Work instructions
Your answer must be an exact copy of the records, minus any pictures.

Dataset extract

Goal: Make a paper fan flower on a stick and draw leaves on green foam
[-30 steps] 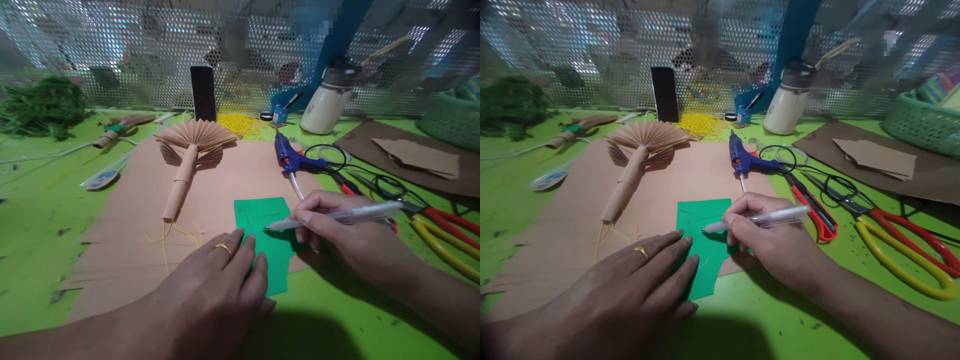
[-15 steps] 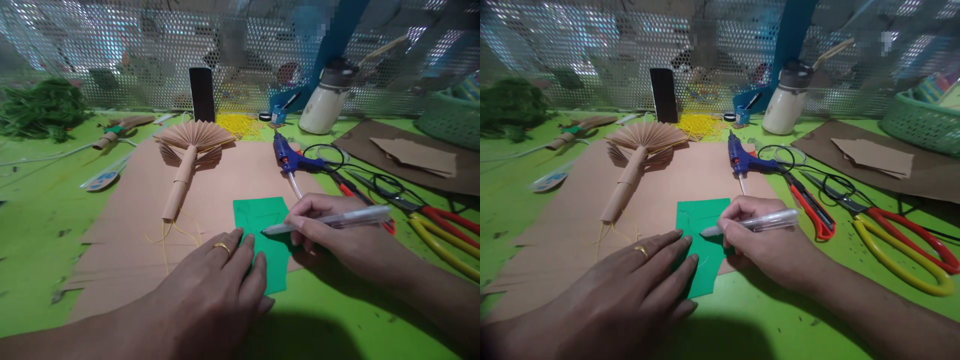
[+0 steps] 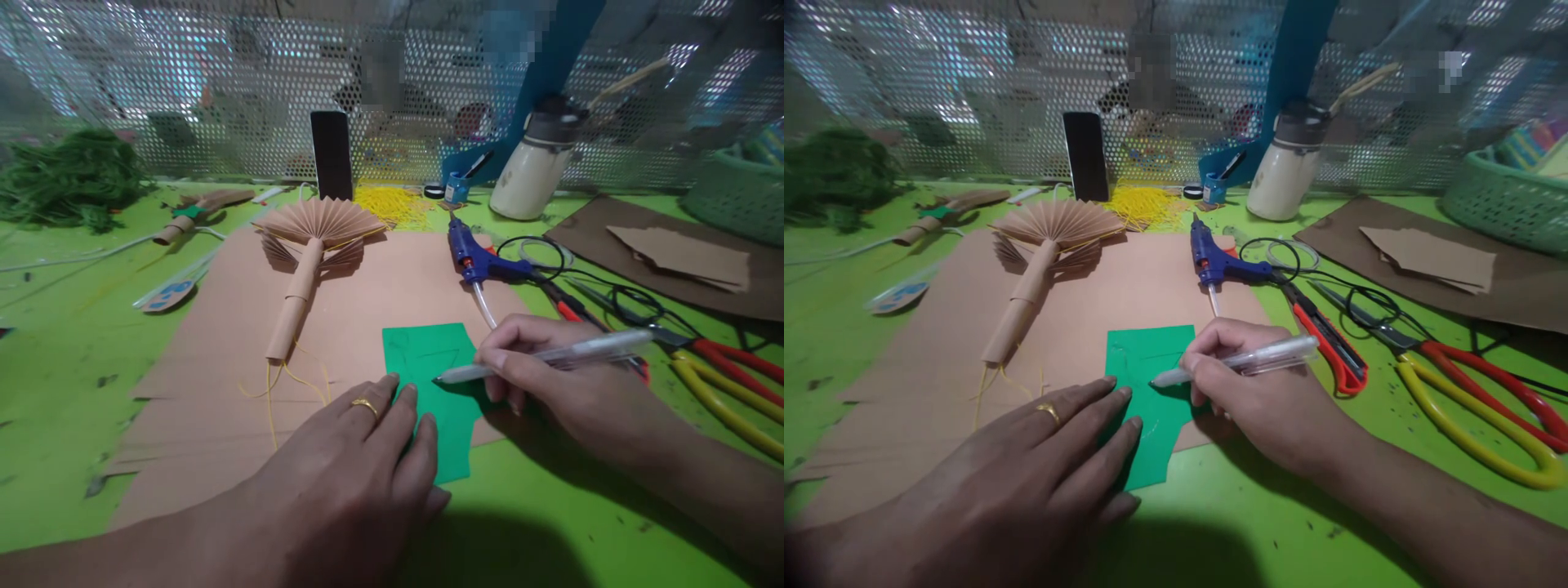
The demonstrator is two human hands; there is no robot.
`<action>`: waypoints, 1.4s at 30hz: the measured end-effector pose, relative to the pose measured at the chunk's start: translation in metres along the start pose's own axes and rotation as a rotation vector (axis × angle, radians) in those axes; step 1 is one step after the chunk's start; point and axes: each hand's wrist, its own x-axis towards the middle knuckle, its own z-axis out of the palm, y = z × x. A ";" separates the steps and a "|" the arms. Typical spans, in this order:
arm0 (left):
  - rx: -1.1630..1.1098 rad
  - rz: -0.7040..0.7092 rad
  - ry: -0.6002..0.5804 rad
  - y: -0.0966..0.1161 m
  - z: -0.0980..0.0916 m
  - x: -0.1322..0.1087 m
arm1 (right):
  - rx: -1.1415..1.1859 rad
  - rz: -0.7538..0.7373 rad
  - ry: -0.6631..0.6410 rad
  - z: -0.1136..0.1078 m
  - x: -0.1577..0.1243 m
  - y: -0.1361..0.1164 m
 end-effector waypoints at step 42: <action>-0.087 0.045 -0.070 -0.003 -0.002 0.002 | -0.016 0.014 -0.036 0.002 -0.002 0.001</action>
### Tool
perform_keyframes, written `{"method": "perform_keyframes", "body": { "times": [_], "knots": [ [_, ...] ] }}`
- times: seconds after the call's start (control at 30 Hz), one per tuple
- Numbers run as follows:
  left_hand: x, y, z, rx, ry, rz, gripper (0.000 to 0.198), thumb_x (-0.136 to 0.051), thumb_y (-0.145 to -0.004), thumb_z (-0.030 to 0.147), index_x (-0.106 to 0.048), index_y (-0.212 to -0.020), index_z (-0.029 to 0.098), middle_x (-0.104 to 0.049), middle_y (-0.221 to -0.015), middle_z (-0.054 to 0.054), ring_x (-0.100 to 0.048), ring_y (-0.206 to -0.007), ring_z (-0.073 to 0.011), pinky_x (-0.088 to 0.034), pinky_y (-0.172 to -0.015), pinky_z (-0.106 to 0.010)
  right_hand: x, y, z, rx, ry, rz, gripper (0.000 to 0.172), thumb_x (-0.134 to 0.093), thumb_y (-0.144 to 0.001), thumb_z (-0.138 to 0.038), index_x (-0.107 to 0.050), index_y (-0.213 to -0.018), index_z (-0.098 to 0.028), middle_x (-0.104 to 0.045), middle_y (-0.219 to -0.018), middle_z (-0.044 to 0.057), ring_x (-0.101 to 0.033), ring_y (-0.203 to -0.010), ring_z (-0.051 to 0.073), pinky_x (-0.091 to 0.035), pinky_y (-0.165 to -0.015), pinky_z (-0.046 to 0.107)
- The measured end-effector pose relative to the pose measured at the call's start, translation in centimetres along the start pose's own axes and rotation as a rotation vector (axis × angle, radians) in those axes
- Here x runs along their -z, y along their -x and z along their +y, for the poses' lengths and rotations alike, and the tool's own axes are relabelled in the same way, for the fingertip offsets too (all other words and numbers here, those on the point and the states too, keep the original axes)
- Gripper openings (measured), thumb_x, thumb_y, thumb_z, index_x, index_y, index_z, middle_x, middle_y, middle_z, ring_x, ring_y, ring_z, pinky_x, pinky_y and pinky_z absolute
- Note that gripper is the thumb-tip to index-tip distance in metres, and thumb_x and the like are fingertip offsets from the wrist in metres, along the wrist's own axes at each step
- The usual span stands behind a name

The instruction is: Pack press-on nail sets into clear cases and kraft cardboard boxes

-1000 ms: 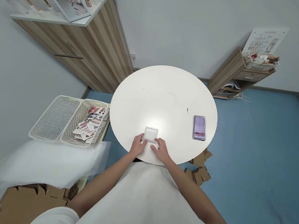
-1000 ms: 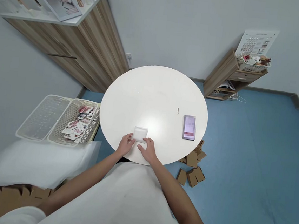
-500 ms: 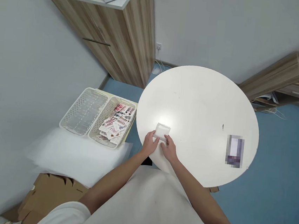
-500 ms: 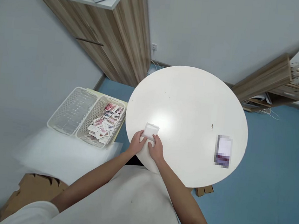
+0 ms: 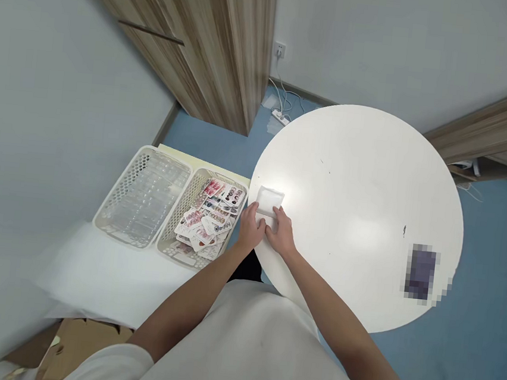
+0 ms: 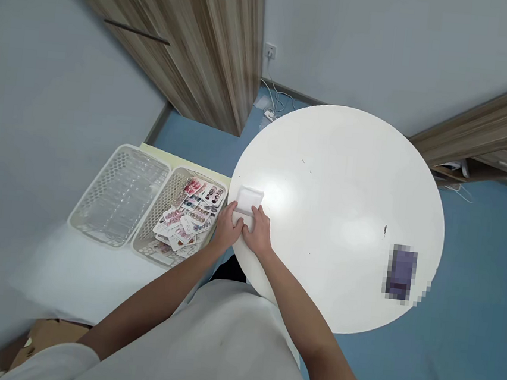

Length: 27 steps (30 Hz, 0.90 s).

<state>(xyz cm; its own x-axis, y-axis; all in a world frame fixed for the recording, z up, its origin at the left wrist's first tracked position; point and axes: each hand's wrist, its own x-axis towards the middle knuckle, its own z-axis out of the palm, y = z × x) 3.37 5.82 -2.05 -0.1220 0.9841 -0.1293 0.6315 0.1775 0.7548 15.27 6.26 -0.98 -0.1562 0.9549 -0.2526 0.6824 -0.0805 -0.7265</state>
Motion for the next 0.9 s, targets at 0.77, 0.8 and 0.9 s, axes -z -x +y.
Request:
{"method": "perform_keyframes", "body": {
  "times": [0.77,0.8,0.9],
  "knots": [
    [-3.2,16.1,1.6,0.163,0.146,-0.126,0.033,-0.047,-0.077,0.027,-0.054,-0.107,0.017,-0.057,-0.110,-0.009,-0.054,-0.102,-0.0195,-0.045,-0.084,-0.034,5.1,14.4,8.7,-0.135,-0.377,-0.322,0.043,-0.052,-0.071,-0.029,-0.050,-0.114,-0.020,-0.057,-0.111,0.008,-0.059,-0.090,0.018,-0.045,-0.083,0.036],
    [-3.5,17.4,1.8,0.171,0.169,-0.123,0.033,-0.047,-0.077,0.028,-0.054,-0.107,0.016,-0.058,-0.109,-0.010,-0.055,-0.099,-0.0192,-0.046,-0.082,-0.034,5.3,15.5,9.4,-0.135,-0.385,-0.334,0.040,-0.052,-0.071,-0.030,-0.052,-0.110,-0.019,-0.058,-0.108,0.008,-0.059,-0.090,0.018,-0.045,-0.081,0.036],
    [-3.8,20.6,2.8,0.172,0.236,-0.129,0.033,-0.047,-0.077,0.031,-0.055,-0.106,0.016,-0.060,-0.108,-0.010,-0.057,-0.094,-0.0185,-0.048,-0.076,-0.032,5.5,18.0,10.5,-0.131,-0.408,-0.360,0.037,-0.051,-0.071,-0.030,-0.055,-0.106,-0.018,-0.060,-0.104,0.008,-0.059,-0.088,0.018,-0.047,-0.078,0.034]
  ]
}}
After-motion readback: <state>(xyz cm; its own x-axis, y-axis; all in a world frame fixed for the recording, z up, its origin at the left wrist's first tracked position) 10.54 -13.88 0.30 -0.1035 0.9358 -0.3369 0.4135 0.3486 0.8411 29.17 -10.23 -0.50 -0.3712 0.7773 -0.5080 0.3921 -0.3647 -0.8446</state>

Task output
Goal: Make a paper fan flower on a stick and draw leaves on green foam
[-30 steps] 
[-15 steps] 
[+0 steps] 
The demonstrator is two human hands; there is no robot.
`<action>`: waypoints, 1.4s at 30hz: the measured end-effector pose, relative to the pose measured at the chunk's start: translation in metres along the start pose's own axes and rotation as a rotation vector (axis × angle, radians) in those axes; step 1 is one step after the chunk's start; point and axes: each hand's wrist, its own x-axis towards the middle knuckle, its own z-axis out of the palm, y = z × x. A ";" separates the steps and a "|" the arms. Typical spans, in this order:
arm0 (left):
  - rx: -1.1630..1.1098 rad
  - rz: -0.7040..0.7092 rad
  - ry: -0.6002..0.5804 rad
  - y: -0.0966..0.1161 m
  - z: -0.0980..0.0916 m
  - x: -0.1322..0.1087 m
arm1 (right):
  - rx: -1.1415..1.1859 rad
  - rz: -0.7538..0.7373 rad
  - ry: -0.6631..0.6410 rad
  - z: -0.1136..0.1078 m
  - x: -0.1577..0.1243 m
  - y: -0.1361..0.1164 m
 end-effector waypoints at step 42: <action>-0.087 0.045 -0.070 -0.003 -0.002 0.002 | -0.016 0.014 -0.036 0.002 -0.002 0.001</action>
### Tool
perform_keyframes, written `{"method": "perform_keyframes", "body": { "times": [_], "knots": [ [_, ...] ] }}`
- times: seconds after the call's start (control at 30 Hz), one per tuple
- Numbers run as follows:
  left_hand: x, y, z, rx, ry, rz, gripper (0.000 to 0.198), thumb_x (-0.136 to 0.051), thumb_y (-0.145 to -0.004), thumb_z (-0.030 to 0.147), index_x (-0.106 to 0.048), index_y (-0.212 to -0.020), index_z (-0.029 to 0.098), middle_x (-0.104 to 0.049), middle_y (-0.221 to -0.015), middle_z (-0.054 to 0.054), ring_x (-0.100 to 0.048), ring_y (-0.206 to -0.007), ring_z (-0.073 to 0.011), pinky_x (-0.088 to 0.034), pinky_y (-0.172 to -0.015), pinky_z (-0.106 to 0.010)
  right_hand: x, y, z, rx, ry, rz, gripper (0.000 to 0.172), thumb_x (-0.134 to 0.093), thumb_y (-0.144 to 0.001), thumb_z (-0.138 to 0.038), index_x (-0.107 to 0.050), index_y (-0.213 to -0.018), index_z (-0.098 to 0.028), middle_x (-0.104 to 0.045), middle_y (-0.219 to -0.018), middle_z (-0.044 to 0.057), ring_x (-0.101 to 0.033), ring_y (-0.203 to -0.010), ring_z (-0.051 to 0.073), pinky_x (-0.091 to 0.035), pinky_y (-0.165 to -0.015), pinky_z (-0.046 to 0.107)
- The measured end-effector pose relative to the pose measured at the call's start, translation in centimetres along the start pose's own axes and rotation as a rotation vector (axis × angle, radians) in those axes
- Here x runs along their -z, y along their -x and z along their +y, for the poses' lengths and rotations alike, and the tool's own axes are relabelled in the same way, for the fingertip offsets too (all other words and numbers here, those on the point and the states too, keep the original axes)
- Gripper openings (measured), thumb_x, thumb_y, thumb_z, index_x, index_y, index_z, middle_x, middle_y, middle_z, ring_x, ring_y, ring_z, pinky_x, pinky_y and pinky_z absolute
- Note that gripper is the thumb-tip to index-tip distance in metres, and thumb_x and the like are fingertip offsets from the wrist in metres, along the wrist's own axes at each step
- The usual span stands behind a name

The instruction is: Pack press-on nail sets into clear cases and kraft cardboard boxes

-1000 ms: 
-1000 ms: 
-500 ms: 
-500 ms: 
+0 ms: 
+0 ms: 

Length: 27 steps (30 Hz, 0.90 s).

<state>(xyz cm; its own x-axis, y-axis; all in a world frame fixed for the recording, z up, its origin at the left wrist's first tracked position; point and axes: each hand's wrist, its own x-axis towards the middle knuckle, its own z-axis out of the palm, y = z × x) 3.37 5.82 -2.05 -0.1220 0.9841 -0.1293 0.6315 0.1775 0.7548 15.27 6.26 -0.98 -0.1562 0.9549 -0.2526 0.6824 -0.0805 -0.7265</state>
Motion for the next 0.9 s, targets at 0.77, 0.8 and 0.9 s, axes -z -x +y.
Request:
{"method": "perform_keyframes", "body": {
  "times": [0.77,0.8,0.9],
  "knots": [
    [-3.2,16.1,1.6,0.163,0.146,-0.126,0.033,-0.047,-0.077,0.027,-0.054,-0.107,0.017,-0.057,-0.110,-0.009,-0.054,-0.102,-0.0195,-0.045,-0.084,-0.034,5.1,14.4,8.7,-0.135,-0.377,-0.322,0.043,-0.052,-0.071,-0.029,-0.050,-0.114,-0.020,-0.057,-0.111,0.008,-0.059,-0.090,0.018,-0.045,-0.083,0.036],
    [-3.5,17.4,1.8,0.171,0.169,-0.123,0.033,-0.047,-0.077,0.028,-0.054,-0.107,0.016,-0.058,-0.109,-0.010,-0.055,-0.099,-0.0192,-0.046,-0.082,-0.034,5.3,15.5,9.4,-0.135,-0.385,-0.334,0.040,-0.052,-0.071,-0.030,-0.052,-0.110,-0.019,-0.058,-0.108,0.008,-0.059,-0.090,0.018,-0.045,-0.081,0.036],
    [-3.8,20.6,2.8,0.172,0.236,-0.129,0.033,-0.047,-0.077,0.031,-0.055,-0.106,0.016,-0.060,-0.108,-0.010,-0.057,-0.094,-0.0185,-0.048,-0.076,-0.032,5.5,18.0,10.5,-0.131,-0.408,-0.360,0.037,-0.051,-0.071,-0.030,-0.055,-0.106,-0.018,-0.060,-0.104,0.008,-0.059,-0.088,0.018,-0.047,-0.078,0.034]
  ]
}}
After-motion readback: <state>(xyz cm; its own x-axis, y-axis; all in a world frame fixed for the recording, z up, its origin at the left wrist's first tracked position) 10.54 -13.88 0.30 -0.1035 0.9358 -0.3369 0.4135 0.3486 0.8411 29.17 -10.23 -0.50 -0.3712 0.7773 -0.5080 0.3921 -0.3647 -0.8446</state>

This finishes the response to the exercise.